- Problem to work on:
If a line in the records below contains the word "Provide", return that line.

- Input records:
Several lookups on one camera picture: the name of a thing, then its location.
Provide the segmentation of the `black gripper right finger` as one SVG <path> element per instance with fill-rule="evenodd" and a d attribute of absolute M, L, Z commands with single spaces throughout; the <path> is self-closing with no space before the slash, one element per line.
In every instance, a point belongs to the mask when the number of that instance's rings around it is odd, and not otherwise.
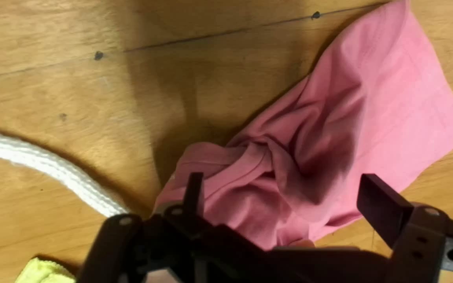
<path fill-rule="evenodd" d="M 382 241 L 393 247 L 413 206 L 377 175 L 366 173 L 360 178 L 357 209 Z"/>

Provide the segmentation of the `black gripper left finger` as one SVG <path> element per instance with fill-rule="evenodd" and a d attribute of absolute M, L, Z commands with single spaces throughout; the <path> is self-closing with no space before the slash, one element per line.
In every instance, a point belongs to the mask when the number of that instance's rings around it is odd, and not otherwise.
<path fill-rule="evenodd" d="M 199 216 L 203 212 L 203 175 L 192 173 L 182 200 L 184 212 Z"/>

- Written solution:
Provide the segmentation of the `black gripper right finger` as one SVG <path> element per instance with fill-rule="evenodd" and a d attribute of absolute M, L, Z commands with single spaces throughout; the <path> is self-closing with no space before the slash, one element per line.
Provide the segmentation of the `black gripper left finger` as one SVG <path> element per instance with fill-rule="evenodd" and a d attribute of absolute M, L, Z commands with single spaces throughout; the <path> is self-closing with no space before the slash, one element per line.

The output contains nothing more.